======== Raw data ========
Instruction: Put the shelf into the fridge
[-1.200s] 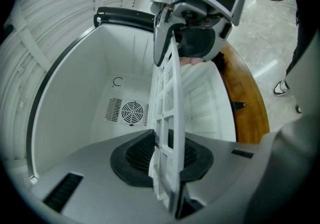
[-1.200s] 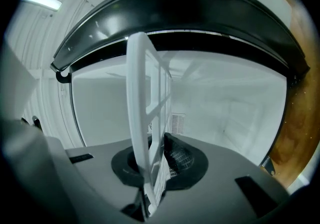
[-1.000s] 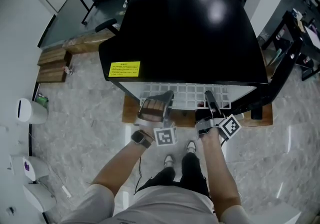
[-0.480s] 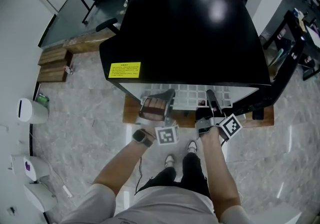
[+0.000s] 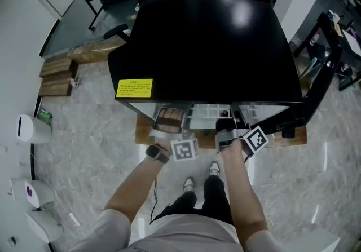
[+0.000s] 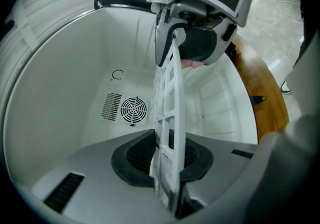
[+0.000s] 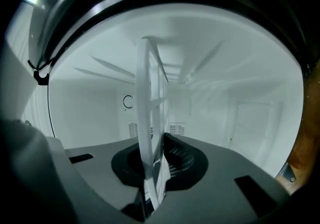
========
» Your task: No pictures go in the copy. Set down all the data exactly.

» Output of the task:
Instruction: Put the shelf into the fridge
[-1.200s] 
[-1.200s] 
[-1.000s] 
[-0.480s] 
[+0.000s] 
[+0.000s] 
[+0.000s] 

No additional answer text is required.